El texto de la ley que se pretende imponer destila desconfianza en la libertad de las personas, somete a sospecha cualquier opinión que no haya sido previamente autorizada, mantiene en control oficial constante los contenidos de los medios, invade jurisdicciones provinciales –que tampoco pueden ser alcanzadas por normas federales, art. 32 C.N.- y desborda autoritarismo al invadir actividades libres de los ciudadanos sin justificación técnica alguna.
La única justificación de la intervención reglamentaria y ordenatoria por parte del Estado Nacional, que es la limitación física de la cantidad de radiofrecuencias, no justifica la pretensión de subordinar los sistemas de cable, que se encuentran en el campo típico de la actividad particular, y no tienen limitación técnica alguna. Es curioso que una ley que busca la pluralidad, ponga límites a la cantidad de señales en un sistema que no tiene limitaciones técnicas y cada vez tendrá menos.

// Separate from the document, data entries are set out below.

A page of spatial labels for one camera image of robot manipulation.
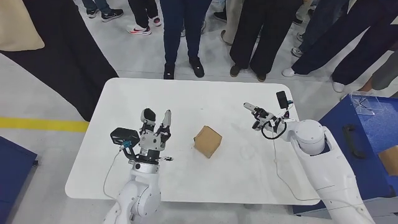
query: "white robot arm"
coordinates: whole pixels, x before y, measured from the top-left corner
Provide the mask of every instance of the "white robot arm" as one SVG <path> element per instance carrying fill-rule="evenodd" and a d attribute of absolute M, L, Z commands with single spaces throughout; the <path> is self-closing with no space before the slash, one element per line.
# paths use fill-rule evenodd
<path fill-rule="evenodd" d="M 256 119 L 252 128 L 261 131 L 267 139 L 282 138 L 291 142 L 312 187 L 335 223 L 374 223 L 362 201 L 354 172 L 329 129 L 314 120 L 289 119 L 288 105 L 293 102 L 286 100 L 284 92 L 278 94 L 282 112 L 277 116 L 244 104 Z M 277 136 L 267 137 L 264 130 Z"/>

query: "blue platform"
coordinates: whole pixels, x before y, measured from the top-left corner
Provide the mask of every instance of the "blue platform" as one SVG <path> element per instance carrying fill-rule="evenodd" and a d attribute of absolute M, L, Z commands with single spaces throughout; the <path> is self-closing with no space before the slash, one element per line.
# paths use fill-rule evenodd
<path fill-rule="evenodd" d="M 398 177 L 388 175 L 378 153 L 398 144 L 398 99 L 369 97 L 368 100 L 379 106 L 373 116 L 357 114 L 356 104 L 347 96 L 319 122 L 334 135 L 353 168 L 363 200 L 396 197 Z M 343 131 L 347 127 L 351 129 L 350 139 Z M 313 206 L 295 205 L 293 212 L 300 214 L 322 208 L 325 208 L 322 202 Z"/>

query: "white cable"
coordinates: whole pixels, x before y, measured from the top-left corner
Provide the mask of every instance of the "white cable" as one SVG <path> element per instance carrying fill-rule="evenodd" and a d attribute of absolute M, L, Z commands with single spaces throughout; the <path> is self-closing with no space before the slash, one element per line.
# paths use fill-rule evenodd
<path fill-rule="evenodd" d="M 278 178 L 283 181 L 283 183 L 289 188 L 290 192 L 292 193 L 293 197 L 301 202 L 307 202 L 307 201 L 312 201 L 312 200 L 322 200 L 320 198 L 310 198 L 310 199 L 301 199 L 296 197 L 296 195 L 294 194 L 292 188 L 290 187 L 290 185 L 279 175 L 278 173 L 278 162 L 277 162 L 277 155 L 276 155 L 276 146 L 275 146 L 275 140 L 273 140 L 274 142 L 274 154 L 275 154 L 275 167 L 276 167 L 276 175 L 278 176 Z M 359 207 L 356 207 L 348 202 L 345 202 L 344 200 L 337 200 L 337 199 L 323 199 L 323 200 L 329 200 L 329 201 L 335 201 L 335 202 L 341 202 L 341 203 L 345 203 L 347 205 L 349 205 L 350 207 L 353 207 L 360 215 L 362 215 L 369 223 L 374 224 L 374 222 L 372 220 L 370 220 L 364 213 L 359 211 Z"/>

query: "yellow floor line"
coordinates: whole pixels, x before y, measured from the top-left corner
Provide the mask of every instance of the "yellow floor line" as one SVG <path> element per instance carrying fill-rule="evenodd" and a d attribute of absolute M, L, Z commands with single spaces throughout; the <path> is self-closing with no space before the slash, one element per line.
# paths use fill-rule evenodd
<path fill-rule="evenodd" d="M 86 121 L 67 121 L 49 119 L 24 119 L 0 117 L 0 128 L 34 129 L 44 131 L 71 131 L 84 133 L 87 130 Z"/>

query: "white sneaker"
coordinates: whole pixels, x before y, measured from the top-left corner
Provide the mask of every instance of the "white sneaker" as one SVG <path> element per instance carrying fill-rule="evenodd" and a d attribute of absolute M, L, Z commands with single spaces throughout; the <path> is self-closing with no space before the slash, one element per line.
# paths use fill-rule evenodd
<path fill-rule="evenodd" d="M 300 58 L 303 55 L 303 52 L 299 48 L 296 48 L 296 47 L 292 48 L 290 53 L 292 53 L 292 55 L 294 55 L 295 57 L 298 57 L 298 58 Z"/>
<path fill-rule="evenodd" d="M 300 42 L 303 42 L 303 41 L 304 41 L 304 39 L 303 39 L 303 34 L 300 34 L 300 33 L 298 32 L 297 35 L 296 35 L 296 37 L 297 37 L 297 40 L 299 40 Z"/>
<path fill-rule="evenodd" d="M 282 71 L 282 75 L 284 77 L 293 77 L 296 73 L 293 71 L 292 68 L 286 68 L 284 71 Z"/>
<path fill-rule="evenodd" d="M 338 93 L 341 93 L 342 91 L 344 91 L 344 87 L 346 86 L 346 85 L 338 83 L 338 82 L 333 82 L 332 85 L 333 85 L 333 89 Z"/>
<path fill-rule="evenodd" d="M 152 31 L 150 30 L 150 27 L 142 28 L 139 25 L 136 26 L 127 26 L 126 29 L 130 34 L 133 35 L 151 35 Z"/>
<path fill-rule="evenodd" d="M 162 25 L 162 21 L 160 20 L 160 17 L 158 17 L 158 16 L 151 18 L 151 20 L 156 27 L 159 27 Z"/>

No existe ni un solo artículo de la Constitución Nacional del que pueda deducirse que los ciudadanos han delegado en el poder la facultad de reglamentar lo que pueden escuchar o mirar por radio o televisión. Ni siquiera pueden establecerse “delitos de imprenta”, cuya definición queda expresamente vedado por el art. 32 de la Constitución Nacional.
No dice la verdad Binner cuando expresa que “esta ley es mejor que la que había” `para justificar el sospechoso apoyo de su partido a la iniciativa oficial. Ni la dictadura se animó a tanto. Este engendro fascio-estalinista, sostenido por una pareja de autócratas y una claque de legisladores peronistas, retroprogresistas y “socialistas” de legitimidad menguada, quedará en la historia como el intento de regresar la comunicación del país a los tiempos oscuros de la dictadura.
Deja en solitario una voz poderosa, la que surja del poder nacional manejando de manera discrecional el sistema de medios públicos –los únicos autorizados a una red de alcance nacional-, sometiendo las pequeñas empresas privadas al disciplinamiento directo de la discrecionalidad, o a la más disimulada de la también discrecional distribución de la publicidad oficial para la que no se establece pauta ni criterio, impidiendo el surgimiento de cualquier contrapeso comunicacional de importancia.